BEGIN Extracted records
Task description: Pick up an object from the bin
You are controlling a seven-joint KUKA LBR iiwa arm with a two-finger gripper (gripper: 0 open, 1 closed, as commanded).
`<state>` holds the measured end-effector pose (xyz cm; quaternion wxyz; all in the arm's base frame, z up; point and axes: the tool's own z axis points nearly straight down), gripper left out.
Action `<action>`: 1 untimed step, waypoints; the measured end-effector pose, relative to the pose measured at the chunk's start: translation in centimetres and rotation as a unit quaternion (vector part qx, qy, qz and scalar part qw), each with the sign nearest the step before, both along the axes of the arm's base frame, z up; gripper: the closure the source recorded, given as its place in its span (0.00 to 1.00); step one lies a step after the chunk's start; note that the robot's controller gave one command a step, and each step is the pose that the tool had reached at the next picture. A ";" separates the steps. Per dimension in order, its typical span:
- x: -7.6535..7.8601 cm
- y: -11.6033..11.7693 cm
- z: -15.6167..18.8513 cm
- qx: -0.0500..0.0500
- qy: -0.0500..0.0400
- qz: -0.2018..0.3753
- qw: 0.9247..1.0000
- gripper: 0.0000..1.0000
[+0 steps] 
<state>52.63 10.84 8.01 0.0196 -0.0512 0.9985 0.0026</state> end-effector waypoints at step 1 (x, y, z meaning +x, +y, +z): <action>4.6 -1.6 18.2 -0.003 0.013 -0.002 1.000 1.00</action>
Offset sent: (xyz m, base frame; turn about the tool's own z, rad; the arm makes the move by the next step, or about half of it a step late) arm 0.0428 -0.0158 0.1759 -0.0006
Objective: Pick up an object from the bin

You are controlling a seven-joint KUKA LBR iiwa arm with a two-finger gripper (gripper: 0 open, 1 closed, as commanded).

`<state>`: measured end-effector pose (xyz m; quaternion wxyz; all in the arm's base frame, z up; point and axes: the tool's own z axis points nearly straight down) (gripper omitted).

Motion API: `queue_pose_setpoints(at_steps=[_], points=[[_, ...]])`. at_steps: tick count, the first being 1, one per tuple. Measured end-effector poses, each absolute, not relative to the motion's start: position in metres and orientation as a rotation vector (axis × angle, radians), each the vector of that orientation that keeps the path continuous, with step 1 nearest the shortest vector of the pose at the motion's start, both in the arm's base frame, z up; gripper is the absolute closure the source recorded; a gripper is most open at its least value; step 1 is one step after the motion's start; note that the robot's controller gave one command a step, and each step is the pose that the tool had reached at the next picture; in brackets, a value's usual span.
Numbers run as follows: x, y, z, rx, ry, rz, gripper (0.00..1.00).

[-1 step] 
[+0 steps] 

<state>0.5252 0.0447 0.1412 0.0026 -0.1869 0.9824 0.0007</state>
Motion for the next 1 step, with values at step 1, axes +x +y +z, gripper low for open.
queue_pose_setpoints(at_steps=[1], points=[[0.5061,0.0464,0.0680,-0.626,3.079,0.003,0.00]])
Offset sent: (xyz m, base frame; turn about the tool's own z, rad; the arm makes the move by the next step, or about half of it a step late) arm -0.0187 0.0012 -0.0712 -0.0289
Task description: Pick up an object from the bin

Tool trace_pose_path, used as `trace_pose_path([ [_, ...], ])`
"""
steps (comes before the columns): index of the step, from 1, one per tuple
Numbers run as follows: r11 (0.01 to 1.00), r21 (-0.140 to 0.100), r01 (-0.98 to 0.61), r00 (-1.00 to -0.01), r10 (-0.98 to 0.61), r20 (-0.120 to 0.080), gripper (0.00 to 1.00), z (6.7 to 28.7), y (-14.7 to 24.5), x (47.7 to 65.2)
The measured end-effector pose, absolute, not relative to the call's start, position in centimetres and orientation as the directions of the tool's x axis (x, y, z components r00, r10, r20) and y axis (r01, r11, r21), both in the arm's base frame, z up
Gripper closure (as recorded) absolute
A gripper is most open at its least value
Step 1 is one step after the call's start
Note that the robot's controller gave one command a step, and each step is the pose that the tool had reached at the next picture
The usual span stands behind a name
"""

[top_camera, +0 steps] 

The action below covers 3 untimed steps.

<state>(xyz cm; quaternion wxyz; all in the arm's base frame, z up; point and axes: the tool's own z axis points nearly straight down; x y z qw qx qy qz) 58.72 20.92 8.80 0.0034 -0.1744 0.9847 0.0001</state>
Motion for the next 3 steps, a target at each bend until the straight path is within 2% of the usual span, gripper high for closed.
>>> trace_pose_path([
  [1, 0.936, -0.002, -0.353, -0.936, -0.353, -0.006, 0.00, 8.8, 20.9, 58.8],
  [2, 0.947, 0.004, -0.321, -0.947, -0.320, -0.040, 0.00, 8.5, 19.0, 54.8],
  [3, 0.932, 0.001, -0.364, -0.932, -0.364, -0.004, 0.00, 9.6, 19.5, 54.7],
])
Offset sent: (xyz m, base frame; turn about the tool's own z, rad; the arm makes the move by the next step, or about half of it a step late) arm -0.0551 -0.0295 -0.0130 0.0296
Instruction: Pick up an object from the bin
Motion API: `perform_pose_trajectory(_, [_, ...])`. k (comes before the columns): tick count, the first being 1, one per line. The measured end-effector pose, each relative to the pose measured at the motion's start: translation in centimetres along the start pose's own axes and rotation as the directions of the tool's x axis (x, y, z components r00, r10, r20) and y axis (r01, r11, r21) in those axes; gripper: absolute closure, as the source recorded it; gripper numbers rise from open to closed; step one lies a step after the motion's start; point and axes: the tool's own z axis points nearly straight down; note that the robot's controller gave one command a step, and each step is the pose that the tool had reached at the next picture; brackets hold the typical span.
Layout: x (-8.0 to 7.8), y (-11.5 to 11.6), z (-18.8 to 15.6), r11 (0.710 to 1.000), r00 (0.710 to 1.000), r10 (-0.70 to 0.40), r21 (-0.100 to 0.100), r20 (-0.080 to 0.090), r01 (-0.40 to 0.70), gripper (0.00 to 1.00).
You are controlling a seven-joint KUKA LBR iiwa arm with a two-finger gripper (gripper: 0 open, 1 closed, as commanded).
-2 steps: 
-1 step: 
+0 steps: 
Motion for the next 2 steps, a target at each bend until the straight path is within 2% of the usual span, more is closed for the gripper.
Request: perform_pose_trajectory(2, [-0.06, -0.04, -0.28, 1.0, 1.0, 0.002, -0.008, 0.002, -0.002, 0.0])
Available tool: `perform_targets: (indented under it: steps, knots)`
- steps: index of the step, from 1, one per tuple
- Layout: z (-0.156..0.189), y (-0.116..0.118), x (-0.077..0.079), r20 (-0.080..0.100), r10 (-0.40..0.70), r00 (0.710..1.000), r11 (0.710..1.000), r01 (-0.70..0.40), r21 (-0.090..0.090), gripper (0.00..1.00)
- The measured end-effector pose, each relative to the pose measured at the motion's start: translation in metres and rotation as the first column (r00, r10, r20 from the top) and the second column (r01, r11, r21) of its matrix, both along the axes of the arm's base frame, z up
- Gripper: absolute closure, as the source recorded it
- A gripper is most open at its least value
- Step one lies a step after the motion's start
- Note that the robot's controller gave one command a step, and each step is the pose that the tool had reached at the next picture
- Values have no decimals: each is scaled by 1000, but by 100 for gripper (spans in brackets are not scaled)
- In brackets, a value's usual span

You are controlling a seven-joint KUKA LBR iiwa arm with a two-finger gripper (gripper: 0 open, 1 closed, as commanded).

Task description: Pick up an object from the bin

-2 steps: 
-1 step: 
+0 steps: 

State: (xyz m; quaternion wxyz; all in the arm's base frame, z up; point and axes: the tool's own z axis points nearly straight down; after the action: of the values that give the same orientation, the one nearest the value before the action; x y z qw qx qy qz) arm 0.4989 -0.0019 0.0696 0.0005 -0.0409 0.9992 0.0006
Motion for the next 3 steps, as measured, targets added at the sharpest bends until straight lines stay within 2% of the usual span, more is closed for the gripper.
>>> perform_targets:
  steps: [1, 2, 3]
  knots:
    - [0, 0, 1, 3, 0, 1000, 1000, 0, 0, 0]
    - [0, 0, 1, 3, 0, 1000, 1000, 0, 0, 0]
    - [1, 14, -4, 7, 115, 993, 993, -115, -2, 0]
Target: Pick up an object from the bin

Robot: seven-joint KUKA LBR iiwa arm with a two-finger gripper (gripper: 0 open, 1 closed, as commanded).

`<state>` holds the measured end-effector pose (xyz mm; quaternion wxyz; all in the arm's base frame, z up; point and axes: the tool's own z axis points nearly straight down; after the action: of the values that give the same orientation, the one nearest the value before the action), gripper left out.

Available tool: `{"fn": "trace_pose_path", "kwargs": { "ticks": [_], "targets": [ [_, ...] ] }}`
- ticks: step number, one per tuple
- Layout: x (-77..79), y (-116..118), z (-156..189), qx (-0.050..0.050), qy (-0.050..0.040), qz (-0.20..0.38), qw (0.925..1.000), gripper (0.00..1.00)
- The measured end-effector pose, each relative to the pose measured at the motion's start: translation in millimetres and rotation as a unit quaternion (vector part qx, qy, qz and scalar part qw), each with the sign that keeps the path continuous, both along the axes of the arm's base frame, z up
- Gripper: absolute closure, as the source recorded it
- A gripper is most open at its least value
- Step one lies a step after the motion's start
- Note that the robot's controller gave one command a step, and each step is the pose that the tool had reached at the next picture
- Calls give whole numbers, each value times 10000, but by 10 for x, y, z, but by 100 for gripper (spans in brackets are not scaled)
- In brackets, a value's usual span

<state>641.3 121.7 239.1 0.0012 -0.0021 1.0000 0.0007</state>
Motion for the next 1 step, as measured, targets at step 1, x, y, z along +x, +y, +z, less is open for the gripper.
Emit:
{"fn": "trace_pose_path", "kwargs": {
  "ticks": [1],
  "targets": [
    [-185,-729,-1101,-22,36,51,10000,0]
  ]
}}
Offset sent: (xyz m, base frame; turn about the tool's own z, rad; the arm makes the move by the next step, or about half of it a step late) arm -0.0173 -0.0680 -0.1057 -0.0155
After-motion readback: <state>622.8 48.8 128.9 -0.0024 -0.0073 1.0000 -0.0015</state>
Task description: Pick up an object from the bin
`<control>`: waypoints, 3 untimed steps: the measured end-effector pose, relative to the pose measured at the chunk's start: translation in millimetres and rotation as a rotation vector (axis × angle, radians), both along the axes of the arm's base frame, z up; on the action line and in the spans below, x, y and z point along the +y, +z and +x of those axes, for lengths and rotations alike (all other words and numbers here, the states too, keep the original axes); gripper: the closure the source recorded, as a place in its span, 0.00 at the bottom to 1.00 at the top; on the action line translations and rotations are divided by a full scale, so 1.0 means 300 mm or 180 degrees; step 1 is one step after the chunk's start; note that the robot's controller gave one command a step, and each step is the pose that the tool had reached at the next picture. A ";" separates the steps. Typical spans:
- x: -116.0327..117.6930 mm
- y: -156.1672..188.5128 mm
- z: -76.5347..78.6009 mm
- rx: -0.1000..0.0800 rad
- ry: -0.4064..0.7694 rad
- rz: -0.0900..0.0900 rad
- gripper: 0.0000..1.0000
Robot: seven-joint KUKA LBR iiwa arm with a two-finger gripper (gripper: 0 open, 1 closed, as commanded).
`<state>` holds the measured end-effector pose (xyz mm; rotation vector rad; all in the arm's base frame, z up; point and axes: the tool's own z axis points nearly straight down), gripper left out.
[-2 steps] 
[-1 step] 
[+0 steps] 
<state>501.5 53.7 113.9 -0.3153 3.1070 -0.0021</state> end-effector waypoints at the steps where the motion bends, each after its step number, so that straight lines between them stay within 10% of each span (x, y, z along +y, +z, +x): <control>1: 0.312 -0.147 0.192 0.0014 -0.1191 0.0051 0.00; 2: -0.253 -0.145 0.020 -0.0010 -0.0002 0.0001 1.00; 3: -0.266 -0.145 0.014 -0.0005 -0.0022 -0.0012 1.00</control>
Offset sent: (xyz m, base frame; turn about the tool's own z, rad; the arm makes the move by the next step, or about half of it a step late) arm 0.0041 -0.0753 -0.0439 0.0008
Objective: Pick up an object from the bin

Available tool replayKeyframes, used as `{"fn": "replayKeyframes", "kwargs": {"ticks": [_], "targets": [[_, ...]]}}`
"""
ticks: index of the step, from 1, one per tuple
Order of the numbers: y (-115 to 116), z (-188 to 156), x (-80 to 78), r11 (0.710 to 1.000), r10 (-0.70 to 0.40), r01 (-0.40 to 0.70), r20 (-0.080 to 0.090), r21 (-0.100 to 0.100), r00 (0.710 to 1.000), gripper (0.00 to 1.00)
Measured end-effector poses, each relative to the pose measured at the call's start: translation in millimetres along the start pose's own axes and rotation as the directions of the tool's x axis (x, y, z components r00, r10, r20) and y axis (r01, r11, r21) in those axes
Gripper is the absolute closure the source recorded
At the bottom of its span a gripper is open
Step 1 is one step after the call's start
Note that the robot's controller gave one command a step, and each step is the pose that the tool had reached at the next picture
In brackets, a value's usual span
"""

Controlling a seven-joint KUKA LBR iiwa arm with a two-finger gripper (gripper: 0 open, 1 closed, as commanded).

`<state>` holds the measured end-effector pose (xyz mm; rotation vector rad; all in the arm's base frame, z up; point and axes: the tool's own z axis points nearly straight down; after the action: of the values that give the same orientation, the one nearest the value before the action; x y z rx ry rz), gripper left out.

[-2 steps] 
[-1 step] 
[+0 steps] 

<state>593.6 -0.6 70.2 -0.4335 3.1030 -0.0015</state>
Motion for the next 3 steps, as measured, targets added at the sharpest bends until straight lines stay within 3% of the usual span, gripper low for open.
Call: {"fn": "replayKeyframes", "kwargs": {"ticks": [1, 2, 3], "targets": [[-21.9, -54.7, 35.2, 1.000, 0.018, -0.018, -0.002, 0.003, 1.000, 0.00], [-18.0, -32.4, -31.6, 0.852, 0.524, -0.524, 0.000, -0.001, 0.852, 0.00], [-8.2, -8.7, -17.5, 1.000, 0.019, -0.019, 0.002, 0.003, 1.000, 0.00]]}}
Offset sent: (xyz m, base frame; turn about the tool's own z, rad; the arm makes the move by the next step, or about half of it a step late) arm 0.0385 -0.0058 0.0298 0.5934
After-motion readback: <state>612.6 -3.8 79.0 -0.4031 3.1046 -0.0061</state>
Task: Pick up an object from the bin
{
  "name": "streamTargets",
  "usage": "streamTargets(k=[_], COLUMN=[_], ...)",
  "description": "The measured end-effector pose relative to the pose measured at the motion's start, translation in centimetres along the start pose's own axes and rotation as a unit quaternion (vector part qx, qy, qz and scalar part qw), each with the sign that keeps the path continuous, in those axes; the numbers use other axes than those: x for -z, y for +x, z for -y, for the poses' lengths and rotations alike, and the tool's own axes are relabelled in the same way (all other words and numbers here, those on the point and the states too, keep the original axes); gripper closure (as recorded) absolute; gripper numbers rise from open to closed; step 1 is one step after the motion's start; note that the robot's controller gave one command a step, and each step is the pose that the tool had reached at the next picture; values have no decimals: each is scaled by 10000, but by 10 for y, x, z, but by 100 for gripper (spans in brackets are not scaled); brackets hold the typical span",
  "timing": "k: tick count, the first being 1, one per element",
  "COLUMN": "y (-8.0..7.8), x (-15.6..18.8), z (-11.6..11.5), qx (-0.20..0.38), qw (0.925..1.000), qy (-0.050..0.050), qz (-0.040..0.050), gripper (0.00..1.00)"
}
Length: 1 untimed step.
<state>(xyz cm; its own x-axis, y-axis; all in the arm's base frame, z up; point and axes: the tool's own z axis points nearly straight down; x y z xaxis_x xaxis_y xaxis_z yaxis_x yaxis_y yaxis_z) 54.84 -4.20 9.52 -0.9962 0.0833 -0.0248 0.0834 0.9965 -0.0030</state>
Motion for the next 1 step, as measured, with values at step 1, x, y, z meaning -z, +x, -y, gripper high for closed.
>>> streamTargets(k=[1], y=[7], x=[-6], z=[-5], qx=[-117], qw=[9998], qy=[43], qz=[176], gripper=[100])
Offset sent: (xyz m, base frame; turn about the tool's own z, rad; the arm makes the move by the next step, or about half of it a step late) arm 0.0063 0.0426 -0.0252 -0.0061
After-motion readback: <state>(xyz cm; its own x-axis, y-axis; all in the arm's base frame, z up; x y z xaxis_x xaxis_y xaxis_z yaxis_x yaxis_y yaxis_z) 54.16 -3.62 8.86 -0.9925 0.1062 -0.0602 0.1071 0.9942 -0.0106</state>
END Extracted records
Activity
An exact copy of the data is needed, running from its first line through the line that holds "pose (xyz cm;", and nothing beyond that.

Response area
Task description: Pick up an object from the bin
You are controlling a seven-joint KUKA LBR iiwa arm with a two-finger gripper (gripper: 0 open, 1 closed, as commanded).
`<state>` holds the measured end-effector pose (xyz cm; quaternion wxyz; all in the arm's base frame, z up; point and axes: the tool's own z axis points nearly straight down), gripper left out.

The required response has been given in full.